72 Mo. App. 34 | Mo. Ct. App. | 1897
At the second trial it seems that the plaintiff in a measure supplied the deficiency in the proof, on account of which we reversed the judgment on the first appeal. The proof of the agreement presented by the present record we think justified the submission to the jury.
In Harrison v. R’y, 74 Mo. 364, the defendant offered in evidence a written contract of affreightment entered into on the twenty-sixth day of June and requested the court to tell the jury, by an instruction, that the verbal contract for furnishing cars on the twenty-fifth day of June was merged in the written contract and that the plaintiff could not recover. The court, in the course of its opinion, say this instruction was properly refused, on the ground that the breach of the verbal contract occasioning the damages for which plaintiff sued had occurred before the written contract was entered into and there was nothing in the latter amounting to a release of defendant from liability for such breach, nor was there anything in such latter indicating that such was the intention or that the plaintiff had waived any right already accrued. It related entirely to the future and not to the past.
There is nothing in the written contract in the present case amounting to a release from the liability arising out of a breach of the verbal contract, nor indeed is there anything indicating such an intention,, or that plaintiff waived any right that had accrued.

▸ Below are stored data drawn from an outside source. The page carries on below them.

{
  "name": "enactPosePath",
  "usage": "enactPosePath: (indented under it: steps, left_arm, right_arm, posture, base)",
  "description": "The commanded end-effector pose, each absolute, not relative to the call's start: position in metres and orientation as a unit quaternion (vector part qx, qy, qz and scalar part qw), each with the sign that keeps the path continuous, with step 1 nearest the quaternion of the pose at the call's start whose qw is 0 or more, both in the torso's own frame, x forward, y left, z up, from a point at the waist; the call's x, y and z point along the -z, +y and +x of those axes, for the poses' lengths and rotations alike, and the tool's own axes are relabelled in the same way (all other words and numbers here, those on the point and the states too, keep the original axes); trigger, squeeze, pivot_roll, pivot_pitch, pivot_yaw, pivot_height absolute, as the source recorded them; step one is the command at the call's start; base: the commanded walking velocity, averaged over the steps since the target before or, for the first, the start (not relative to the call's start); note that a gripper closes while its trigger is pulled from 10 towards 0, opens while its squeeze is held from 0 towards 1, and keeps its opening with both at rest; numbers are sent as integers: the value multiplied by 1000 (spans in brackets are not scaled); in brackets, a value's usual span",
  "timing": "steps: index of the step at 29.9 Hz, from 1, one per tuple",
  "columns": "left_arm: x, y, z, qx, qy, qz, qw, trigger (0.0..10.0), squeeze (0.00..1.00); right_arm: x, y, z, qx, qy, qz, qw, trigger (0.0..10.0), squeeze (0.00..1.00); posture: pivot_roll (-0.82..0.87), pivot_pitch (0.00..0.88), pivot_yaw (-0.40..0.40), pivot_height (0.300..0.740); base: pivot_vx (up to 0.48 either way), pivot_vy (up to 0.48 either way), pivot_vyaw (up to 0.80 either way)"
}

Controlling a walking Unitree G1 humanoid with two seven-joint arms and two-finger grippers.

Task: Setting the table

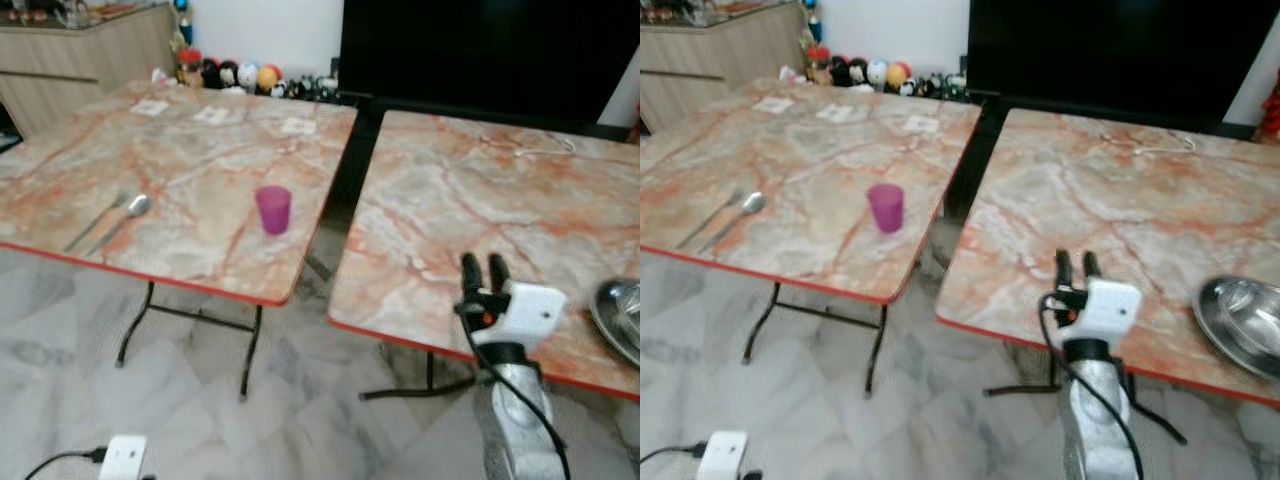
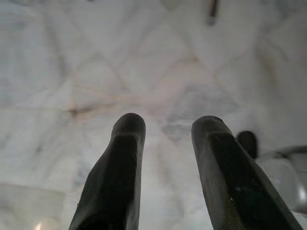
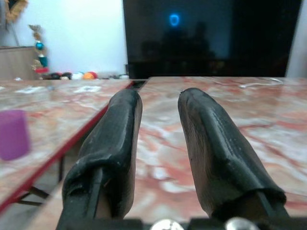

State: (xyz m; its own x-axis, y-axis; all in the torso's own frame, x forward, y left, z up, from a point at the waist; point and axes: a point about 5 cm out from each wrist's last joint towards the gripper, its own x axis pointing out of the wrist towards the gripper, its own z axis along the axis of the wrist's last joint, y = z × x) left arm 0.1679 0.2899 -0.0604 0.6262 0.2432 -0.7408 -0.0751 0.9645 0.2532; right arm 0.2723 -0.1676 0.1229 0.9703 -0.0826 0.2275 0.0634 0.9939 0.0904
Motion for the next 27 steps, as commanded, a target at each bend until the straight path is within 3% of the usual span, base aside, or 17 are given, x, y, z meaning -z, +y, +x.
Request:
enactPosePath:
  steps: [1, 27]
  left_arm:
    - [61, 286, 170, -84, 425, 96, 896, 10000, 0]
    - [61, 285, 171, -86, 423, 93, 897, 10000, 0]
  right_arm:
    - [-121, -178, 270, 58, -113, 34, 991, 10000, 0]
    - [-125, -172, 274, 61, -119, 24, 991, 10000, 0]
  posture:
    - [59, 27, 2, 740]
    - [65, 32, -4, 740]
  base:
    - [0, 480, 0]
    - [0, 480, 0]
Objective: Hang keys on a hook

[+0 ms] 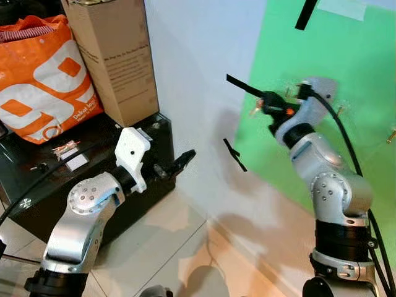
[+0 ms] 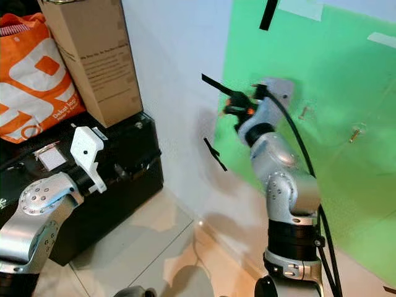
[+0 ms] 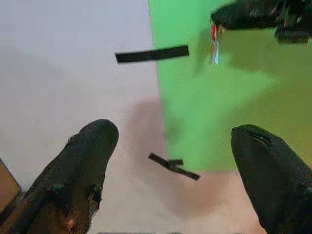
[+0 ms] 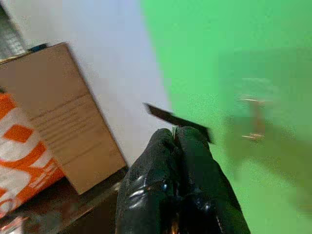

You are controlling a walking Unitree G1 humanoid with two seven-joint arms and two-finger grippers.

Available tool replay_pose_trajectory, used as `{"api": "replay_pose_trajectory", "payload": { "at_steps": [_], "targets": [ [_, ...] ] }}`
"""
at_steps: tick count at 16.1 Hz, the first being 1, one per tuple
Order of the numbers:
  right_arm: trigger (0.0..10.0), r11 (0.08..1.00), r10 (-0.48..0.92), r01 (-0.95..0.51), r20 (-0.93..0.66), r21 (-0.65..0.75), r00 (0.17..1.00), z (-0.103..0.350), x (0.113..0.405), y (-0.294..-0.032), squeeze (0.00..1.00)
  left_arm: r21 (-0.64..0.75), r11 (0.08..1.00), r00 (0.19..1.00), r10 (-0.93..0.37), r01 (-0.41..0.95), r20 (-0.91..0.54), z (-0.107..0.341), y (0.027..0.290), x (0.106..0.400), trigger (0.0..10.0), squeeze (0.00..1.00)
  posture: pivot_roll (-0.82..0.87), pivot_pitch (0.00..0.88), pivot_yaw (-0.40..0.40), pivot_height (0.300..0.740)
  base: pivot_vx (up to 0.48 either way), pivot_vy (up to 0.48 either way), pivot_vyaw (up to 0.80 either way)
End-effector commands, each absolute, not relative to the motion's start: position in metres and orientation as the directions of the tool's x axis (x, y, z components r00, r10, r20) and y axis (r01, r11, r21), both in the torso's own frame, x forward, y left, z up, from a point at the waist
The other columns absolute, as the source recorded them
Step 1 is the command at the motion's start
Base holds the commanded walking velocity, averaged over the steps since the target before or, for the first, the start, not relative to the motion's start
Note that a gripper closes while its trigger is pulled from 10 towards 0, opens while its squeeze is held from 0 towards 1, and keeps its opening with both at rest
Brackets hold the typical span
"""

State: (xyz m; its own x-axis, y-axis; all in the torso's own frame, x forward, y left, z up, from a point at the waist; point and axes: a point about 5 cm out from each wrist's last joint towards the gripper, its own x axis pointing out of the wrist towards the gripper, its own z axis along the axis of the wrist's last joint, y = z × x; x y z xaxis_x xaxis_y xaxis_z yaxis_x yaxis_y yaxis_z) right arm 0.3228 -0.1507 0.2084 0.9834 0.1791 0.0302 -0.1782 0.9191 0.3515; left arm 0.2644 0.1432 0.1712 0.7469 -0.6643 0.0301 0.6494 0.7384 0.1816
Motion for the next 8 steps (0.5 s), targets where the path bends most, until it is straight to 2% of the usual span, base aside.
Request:
{"api": "replay_pose_trajectory", "payload": {
  "at_steps": [1,8],
  "targets": [
    [10.0,0.912,0.164,-0.173,0.056,0.373,0.985,0.215,0.325,-0.152,0.00,0.200,0.735,0.747,-0.664,0.647,0.025,0.172,0.141,0.261,10.0,0.00,-0.01,0.000,-0.001,0.740,0.000,0.000,0.00],
    [10.0,0.885,0.126,-0.135,0.050,0.445,0.991,0.215,0.317,-0.165,0.00,0.188,0.699,0.709,-0.705,0.689,0.022,0.170,0.124,0.251,10.0,0.00,-0.03,0.000,0.002,0.740,0.000,0.000,0.00]
  ]
}}
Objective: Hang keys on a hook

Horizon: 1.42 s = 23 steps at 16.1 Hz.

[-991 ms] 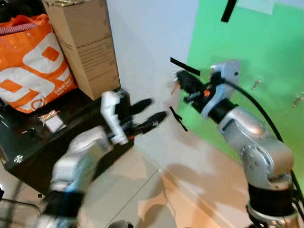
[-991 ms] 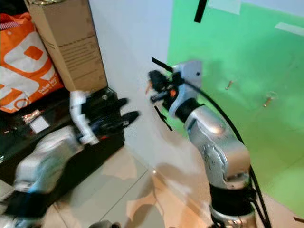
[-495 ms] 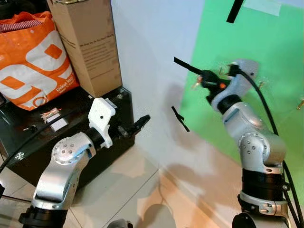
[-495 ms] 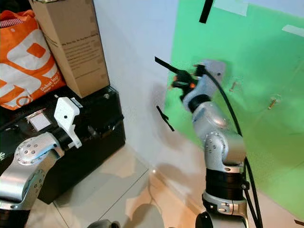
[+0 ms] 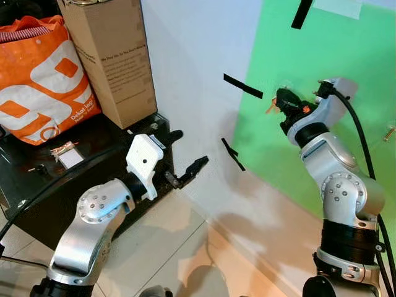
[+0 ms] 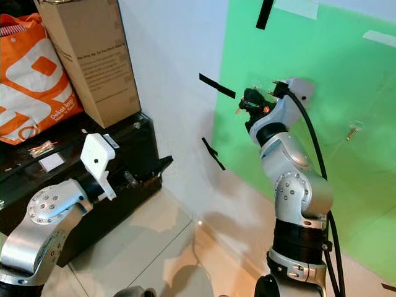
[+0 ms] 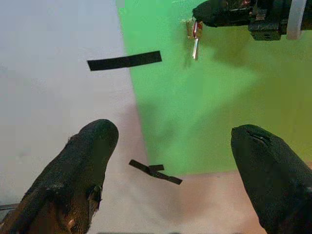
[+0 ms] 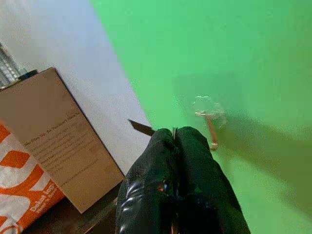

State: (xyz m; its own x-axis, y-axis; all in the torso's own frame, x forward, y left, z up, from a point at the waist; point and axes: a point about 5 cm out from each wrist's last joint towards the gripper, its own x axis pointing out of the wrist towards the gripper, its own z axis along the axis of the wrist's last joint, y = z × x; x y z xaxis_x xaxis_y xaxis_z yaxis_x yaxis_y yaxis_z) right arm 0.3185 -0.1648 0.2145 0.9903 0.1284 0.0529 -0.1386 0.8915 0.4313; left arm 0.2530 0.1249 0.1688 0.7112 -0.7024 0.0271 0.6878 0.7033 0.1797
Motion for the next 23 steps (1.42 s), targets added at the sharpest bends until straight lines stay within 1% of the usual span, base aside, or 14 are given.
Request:
{"api": "replay_pose_trajectory", "payload": {
  "at_steps": [1,4,7,11,15,18,23],
  "targets": [
    [10.0,0.878,0.130,-0.139,0.050,0.458,0.990,0.215,0.318,-0.165,0.00,0.187,0.698,0.707,-0.707,0.691,0.023,0.170,0.123,0.251,10.0,0.00,-0.03,0.000,0.001,0.740,0.000,0.000,0.00],
    [10.0,0.849,0.207,-0.207,0.055,0.486,0.977,0.216,0.316,-0.156,0.00,0.169,0.685,0.692,-0.722,0.709,0.027,0.173,0.122,0.249,10.0,0.00,-0.02,0.000,-0.003,0.740,0.000,0.000,0.00],
    [10.0,0.837,0.245,-0.237,0.049,0.494,0.968,0.215,0.314,-0.151,0.00,0.163,0.680,0.686,-0.727,0.715,0.023,0.174,0.122,0.248,10.0,0.00,-0.02,0.000,-0.004,0.740,0.000,0.000,0.00],
    [10.0,0.840,0.200,-0.197,0.048,0.505,0.979,0.215,0.317,-0.156,0.00,0.162,0.678,0.685,-0.728,0.717,0.017,0.174,0.122,0.248,10.0,0.00,-0.02,0.000,-0.002,0.740,0.000,0.000,0.00],
    [10.0,0.826,0.146,-0.144,0.040,0.546,0.988,0.214,0.321,-0.163,0.00,0.158,0.677,0.684,-0.729,0.718,0.014,0.174,0.122,0.248,10.0,0.00,-0.02,0.000,-0.002,0.740,0.000,0.000,0.00],
    [10.0,0.792,0.121,-0.106,0.015,0.601,0.992,0.211,0.324,-0.166,0.00,0.156,0.678,0.685,-0.728,0.718,0.010,0.174,0.123,0.249,10.0,0.00,-0.02,0.000,-0.004,0.740,0.000,0.000,0.00],
    [10.0,0.726,0.130,-0.099,0.006,0.681,0.991,0.209,0.327,-0.167,0.00,0.156,0.676,0.684,-0.730,0.720,0.004,0.174,0.124,0.249,10.0,0.00,-0.01,0.000,-0.002,0.740,0.000,0.000,0.00]
  ]
}}
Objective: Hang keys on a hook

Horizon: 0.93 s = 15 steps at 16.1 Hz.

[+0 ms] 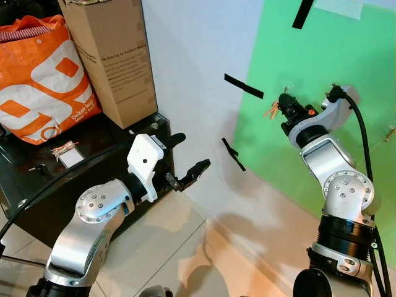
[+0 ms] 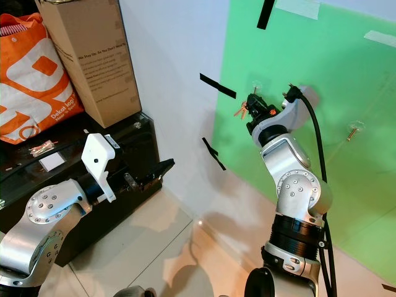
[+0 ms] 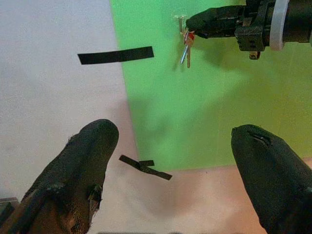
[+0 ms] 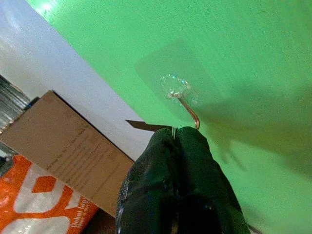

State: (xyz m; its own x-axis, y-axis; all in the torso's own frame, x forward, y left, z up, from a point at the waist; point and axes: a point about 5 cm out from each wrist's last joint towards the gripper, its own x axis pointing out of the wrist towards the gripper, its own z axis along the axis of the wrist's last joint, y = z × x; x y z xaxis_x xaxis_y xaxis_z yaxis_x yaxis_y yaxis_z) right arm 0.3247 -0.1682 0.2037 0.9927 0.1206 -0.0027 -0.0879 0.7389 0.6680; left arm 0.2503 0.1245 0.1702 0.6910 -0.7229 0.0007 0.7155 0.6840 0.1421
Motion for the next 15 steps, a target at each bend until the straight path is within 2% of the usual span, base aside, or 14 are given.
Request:
{"api": "replay_pose_trajectory", "payload": {
  "at_steps": [1,8,12,15],
  "targets": [
    [10.0,0.716,0.133,-0.096,0.000,0.692,0.991,0.208,0.326,-0.166,0.00,0.156,0.675,0.683,-0.730,0.721,0.003,0.174,0.125,0.249,10.0,0.00,-0.01,0.000,0.001,0.740,0.000,0.000,0.00],
    [10.0,0.686,0.099,0.006,-0.102,0.727,0.990,0.192,0.326,-0.173,0.00,0.155,0.665,0.675,-0.738,0.730,-0.011,0.173,0.125,0.249,10.0,0.00,-0.01,0.000,0.004,0.740,0.000,0.000,0.00],
    [10.0,0.650,0.203,-0.111,-0.031,0.752,0.979,0.199,0.323,-0.159,0.00,0.158,0.664,0.673,-0.740,0.731,-0.006,0.175,0.124,0.250,10.0,0.00,-0.01,0.000,0.003,0.740,0.000,0.000,0.00],
    [10.0,0.640,0.209,-0.143,0.008,0.755,0.978,0.208,0.324,-0.157,0.00,0.158,0.664,0.673,-0.740,0.731,-0.005,0.175,0.124,0.250,10.0,0.00,-0.01,0.000,0.001,0.740,0.000,0.000,0.00]
  ]
}}
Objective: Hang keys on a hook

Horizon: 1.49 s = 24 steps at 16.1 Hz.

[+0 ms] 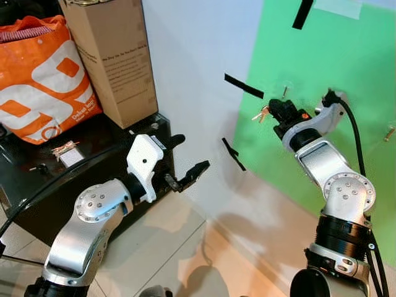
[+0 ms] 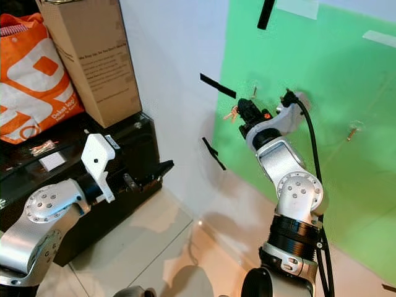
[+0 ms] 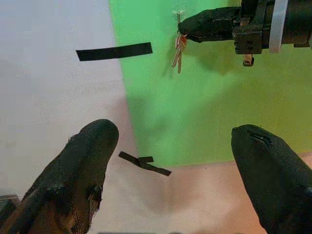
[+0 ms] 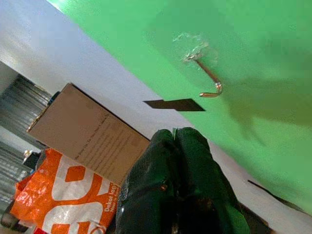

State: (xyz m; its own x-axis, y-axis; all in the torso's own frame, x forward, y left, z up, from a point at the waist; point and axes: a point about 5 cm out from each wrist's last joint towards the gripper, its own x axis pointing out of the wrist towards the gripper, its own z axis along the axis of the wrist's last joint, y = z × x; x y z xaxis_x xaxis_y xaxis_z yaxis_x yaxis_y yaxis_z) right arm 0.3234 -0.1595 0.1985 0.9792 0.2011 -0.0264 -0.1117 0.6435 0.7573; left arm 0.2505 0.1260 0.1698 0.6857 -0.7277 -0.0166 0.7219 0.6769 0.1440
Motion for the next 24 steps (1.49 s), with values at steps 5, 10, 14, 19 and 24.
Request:
{"api": "replay_pose_trajectory", "payload": {
  "at_steps": [5,10,14,19,24],
  "targets": [
    [10.0,0.587,0.168,-0.148,0.058,0.796,0.984,0.216,0.326,-0.163,0.00,0.158,0.666,0.675,-0.738,0.729,-0.005,0.175,0.124,0.249,10.0,0.00,-0.01,0.000,-0.003,0.740,0.000,0.000,0.00],
    [10.0,0.575,0.131,-0.138,0.076,0.806,0.988,0.221,0.329,-0.167,0.00,0.158,0.664,0.673,-0.739,0.731,-0.007,0.176,0.124,0.250,10.0,0.00,-0.01,0.000,0.001,0.740,0.000,0.000,0.00],
    [10.0,0.617,0.070,-0.052,0.011,0.785,0.998,0.214,0.334,-0.170,0.00,0.159,0.663,0.672,-0.740,0.732,-0.012,0.176,0.124,0.250,10.0,0.00,-0.01,0.000,0.002,0.740,0.000,0.000,0.00],
    [10.0,0.724,0.059,-0.021,-0.031,0.689,0.998,0.209,0.335,-0.166,0.00,0.161,0.662,0.672,-0.740,0.732,-0.017,0.174,0.123,0.250,10.0,0.00,-0.01,0.000,0.002,0.740,0.000,0.000,0.00],
    [10.0,0.737,0.053,-0.007,-0.048,0.676,0.997,0.206,0.336,-0.165,0.00,0.163,0.659,0.670,-0.742,0.735,-0.023,0.174,0.123,0.249,10.0,0.00,-0.01,0.000,0.002,0.740,0.000,0.000,0.00]
  ]
}}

The defendant requested an instruction telling the jury that “in ascertaining the damages on account of the delay in the transportation of plaintiff’s stock you should fully take into consideration the market price of such cattle on their arrival at Kansas City, on March 9, 1894, and their market price at the time that they should have arrived at Kansas City, if there had been no delay in the transportation. The difference in the market price of said cattle at the time that they should have arrived at Kansas City, and the time they actually did arrive there, would be the damages that plaintiff sustained on account of delay in transportation.” This instruction was refused. It embodies the rule as we have stated it to be. It is, as is seen, at variance in its enunciation with the contention of the defendant, as stated by us and set forth in its brief. It should have been given, and especially so since that given for the plaintiff is quite faulty.
It told the jury “to find for the plaintiff the decrease in value of said cattle in the market at Kansas City at the time of their arrival there for market on account of the failure in shipment,” etc. It is obvious that it does not go far enough. It does not, as it should, tell the jury to find the difference in the market price at Kansas City between the date when the cattle should have reached there had defendant complied with its verbal contract and that on which it did arrive there.
The judgment, on account of the errors already noticed, must be reversed and cause remanded.